Reliable Memristive Synapses Based on Parylene-MoOx Nanocomposites for Neuromorphic Applications

ACS Appl Mater Interfaces. 2023 Nov 29;15(47):54996-55008. doi: 10.1021/acsami.3c13956. Epub 2023 Nov 14.

Abstract

Memristive devices, known for their nonvolatile resistive switching, are promising components for next-generation neuromorphic computing systems, which mimic the brain's neural architecture. Specifically, these devices are well-suited for functioning as artificial synapses due to their analogue tunability and low energy consumption. However, the improvement of their performance and reliability remains a pressing challenge. In this study, we report the development and comprehensive characterization of memristive devices based on a parylene-MoOx (PPX-Mo) nanocomposite layer, which exhibit improved characteristics over their parylene-based counterparts: lower switching voltage and energy, smaller dispersion, and better resistive plasticity. A robust statistical analysis identified the optimal synthesis parameters for these devices, providing valuable insights for future device optimization.
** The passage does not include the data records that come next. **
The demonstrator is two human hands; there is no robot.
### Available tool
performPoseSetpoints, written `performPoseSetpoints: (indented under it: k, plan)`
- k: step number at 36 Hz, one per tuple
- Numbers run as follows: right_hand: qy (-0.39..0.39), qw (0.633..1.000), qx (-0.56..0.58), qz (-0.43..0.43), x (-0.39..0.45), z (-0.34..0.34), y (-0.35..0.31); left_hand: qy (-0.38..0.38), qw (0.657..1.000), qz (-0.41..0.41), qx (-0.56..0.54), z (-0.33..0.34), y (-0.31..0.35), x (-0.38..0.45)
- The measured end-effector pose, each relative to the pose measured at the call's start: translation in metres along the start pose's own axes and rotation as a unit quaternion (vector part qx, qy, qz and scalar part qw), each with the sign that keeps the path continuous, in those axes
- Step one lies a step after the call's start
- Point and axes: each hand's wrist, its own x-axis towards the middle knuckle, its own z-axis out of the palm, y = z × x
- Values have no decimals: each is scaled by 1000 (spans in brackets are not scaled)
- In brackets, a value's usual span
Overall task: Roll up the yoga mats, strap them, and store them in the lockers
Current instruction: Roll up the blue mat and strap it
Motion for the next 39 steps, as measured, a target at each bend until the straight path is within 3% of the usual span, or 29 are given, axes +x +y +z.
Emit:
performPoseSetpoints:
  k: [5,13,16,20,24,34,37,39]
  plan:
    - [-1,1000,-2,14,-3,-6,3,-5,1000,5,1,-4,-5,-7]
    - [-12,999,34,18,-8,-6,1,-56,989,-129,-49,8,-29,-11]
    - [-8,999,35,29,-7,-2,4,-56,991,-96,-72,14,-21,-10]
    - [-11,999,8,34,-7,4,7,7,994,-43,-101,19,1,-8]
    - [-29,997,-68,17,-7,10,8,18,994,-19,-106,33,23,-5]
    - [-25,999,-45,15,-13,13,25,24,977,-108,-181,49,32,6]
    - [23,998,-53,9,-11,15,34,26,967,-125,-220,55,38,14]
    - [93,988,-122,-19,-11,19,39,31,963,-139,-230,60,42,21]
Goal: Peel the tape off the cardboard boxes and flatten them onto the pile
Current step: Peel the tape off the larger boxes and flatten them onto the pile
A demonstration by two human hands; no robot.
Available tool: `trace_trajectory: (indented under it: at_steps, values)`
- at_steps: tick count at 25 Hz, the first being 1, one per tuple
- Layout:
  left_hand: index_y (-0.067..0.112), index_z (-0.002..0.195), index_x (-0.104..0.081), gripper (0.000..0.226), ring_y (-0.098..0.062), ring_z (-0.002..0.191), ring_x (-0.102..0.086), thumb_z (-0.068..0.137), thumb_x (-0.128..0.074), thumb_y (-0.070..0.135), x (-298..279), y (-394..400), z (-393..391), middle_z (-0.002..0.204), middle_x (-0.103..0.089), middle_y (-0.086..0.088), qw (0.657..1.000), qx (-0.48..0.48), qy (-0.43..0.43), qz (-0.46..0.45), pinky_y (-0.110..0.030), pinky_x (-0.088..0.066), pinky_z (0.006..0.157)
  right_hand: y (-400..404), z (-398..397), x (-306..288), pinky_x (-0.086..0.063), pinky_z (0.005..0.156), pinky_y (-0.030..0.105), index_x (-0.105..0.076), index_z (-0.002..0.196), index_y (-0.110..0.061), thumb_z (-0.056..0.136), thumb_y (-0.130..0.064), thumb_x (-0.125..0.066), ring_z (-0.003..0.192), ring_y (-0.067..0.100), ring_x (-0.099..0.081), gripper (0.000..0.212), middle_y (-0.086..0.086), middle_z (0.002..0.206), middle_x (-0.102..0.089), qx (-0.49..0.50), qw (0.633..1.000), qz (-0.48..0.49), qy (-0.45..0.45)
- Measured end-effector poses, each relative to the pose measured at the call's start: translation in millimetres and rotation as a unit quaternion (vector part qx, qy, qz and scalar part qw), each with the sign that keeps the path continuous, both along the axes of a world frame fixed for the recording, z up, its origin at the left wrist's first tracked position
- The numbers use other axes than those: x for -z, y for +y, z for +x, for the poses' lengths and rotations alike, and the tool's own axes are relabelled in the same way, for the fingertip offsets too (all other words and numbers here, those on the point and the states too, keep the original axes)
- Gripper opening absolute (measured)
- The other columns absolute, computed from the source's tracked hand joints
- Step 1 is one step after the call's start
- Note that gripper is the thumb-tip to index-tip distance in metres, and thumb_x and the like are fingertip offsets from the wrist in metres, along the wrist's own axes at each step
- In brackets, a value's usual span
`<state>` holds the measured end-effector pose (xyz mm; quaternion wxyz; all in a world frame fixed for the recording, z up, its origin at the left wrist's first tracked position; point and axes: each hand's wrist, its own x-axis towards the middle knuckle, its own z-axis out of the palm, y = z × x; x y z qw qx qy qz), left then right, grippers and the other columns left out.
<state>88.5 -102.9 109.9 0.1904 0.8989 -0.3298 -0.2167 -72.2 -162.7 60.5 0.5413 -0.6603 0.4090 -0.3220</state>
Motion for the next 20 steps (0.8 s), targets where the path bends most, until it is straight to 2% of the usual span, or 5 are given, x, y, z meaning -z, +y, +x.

The most probable resistive switching mechanism of the devices is proposed. By successfully integrating these memristors into a neuromorphic computing model and showcasing their scalability in crossbar geometry, we demonstrate their potential as functional artificial synapses. The results obtained from this study can be useful for the development of hardware-brain-inspired computational systems.

Keywords: hardware neural networks; memristors; molybdenum oxide; nanocomposites; neuromorphic systems; parylene; resistive switching.